**Information shown:**
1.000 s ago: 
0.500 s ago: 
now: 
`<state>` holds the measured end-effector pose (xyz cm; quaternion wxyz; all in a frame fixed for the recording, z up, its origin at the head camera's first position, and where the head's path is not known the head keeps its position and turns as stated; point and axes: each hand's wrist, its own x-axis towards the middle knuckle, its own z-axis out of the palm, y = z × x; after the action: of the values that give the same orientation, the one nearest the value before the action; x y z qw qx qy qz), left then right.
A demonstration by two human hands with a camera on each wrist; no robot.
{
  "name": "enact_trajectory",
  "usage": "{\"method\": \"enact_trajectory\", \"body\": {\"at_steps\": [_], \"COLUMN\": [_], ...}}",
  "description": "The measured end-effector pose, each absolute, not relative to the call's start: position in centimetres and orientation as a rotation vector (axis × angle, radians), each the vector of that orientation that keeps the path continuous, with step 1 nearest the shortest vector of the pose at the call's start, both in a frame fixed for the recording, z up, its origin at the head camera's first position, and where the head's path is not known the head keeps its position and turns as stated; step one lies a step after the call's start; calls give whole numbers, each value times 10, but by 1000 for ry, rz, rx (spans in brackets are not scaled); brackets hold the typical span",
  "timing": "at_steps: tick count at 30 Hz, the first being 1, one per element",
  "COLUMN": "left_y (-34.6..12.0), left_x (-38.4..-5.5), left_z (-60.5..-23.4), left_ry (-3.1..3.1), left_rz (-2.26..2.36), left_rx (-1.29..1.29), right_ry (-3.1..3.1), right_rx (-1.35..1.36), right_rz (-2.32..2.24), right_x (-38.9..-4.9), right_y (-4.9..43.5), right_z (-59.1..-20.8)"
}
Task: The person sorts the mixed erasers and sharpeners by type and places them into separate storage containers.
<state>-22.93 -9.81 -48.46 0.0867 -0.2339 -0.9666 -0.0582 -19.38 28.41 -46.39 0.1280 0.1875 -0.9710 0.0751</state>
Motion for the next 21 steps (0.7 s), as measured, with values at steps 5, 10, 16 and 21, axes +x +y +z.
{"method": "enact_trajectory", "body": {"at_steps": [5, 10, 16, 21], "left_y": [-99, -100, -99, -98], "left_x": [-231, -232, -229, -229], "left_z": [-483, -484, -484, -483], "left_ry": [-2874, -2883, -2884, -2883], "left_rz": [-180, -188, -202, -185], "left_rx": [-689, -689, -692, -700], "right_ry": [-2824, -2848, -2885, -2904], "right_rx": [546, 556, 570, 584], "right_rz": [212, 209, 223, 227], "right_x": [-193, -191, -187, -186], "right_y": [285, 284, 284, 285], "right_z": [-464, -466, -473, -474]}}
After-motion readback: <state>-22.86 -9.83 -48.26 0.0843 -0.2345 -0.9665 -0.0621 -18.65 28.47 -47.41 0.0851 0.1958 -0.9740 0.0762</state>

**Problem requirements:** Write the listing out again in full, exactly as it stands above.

**Solved exercise:**
1.000 s ago: 
0.500 s ago: 
now: 
`<state>` holds the measured end-effector pose (xyz cm; quaternion wxyz; all in a frame fixed for the recording, z up, its origin at the head camera's first position, and where the head's path is not known the head keeps its position and turns as stated; point and axes: each hand's wrist, its own x-axis towards the middle knuckle, its own z-axis out of the palm, y = z × x; after the action: of the values that give the same orientation, the one nearest the value before the action; x y z qw qx qy qz), left then right.
A demonstration by two human hands with a camera on each wrist; no robot.
{
  "name": "enact_trajectory",
  "usage": "{\"method\": \"enact_trajectory\", \"body\": {\"at_steps\": [_], \"COLUMN\": [_], ...}}",
  "description": "The measured end-effector pose, each absolute, not relative to the call's start: position in centimetres and orientation as a rotation vector (axis × angle, radians), each the vector of that orientation that keeps the path continuous, with step 1 nearest the shortest vector of the pose at the call's start, both in a frame fixed for the recording, z up, its origin at the head camera's first position, and where the head's path is not known the head keeps its position and turns as stated; step one lies a step after the call's start; calls give whole numbers, each value times 10, but by 1000 for ry, rz, rx (spans in brackets are not scaled); brackets hold the typical span",
  "timing": "at_steps: tick count at 30 Hz, the first being 1, one per element",
  "COLUMN": "left_y (-34.6..12.0), left_x (-38.4..-5.5), left_z (-60.5..-23.4), left_ry (-3.1..3.1), left_rz (-2.26..2.36), left_rx (-1.29..1.29), right_ry (-3.1..3.1), right_rx (-1.35..1.36), right_rz (-2.32..2.24), right_x (-38.9..-4.9), right_y (-4.9..43.5), right_z (-59.1..-20.8)"
}
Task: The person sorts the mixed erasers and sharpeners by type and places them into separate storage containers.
<state>-22.93 -9.81 -48.46 0.0867 -0.2339 -0.9666 -0.0582 -19.38 28.41 -46.39 0.1280 0.1875 -0.9710 0.0751</state>
Motion for the next 21 steps (0.7 s), as measured, with values at steps 5, 10, 16 and 21, axes +x +y +z.
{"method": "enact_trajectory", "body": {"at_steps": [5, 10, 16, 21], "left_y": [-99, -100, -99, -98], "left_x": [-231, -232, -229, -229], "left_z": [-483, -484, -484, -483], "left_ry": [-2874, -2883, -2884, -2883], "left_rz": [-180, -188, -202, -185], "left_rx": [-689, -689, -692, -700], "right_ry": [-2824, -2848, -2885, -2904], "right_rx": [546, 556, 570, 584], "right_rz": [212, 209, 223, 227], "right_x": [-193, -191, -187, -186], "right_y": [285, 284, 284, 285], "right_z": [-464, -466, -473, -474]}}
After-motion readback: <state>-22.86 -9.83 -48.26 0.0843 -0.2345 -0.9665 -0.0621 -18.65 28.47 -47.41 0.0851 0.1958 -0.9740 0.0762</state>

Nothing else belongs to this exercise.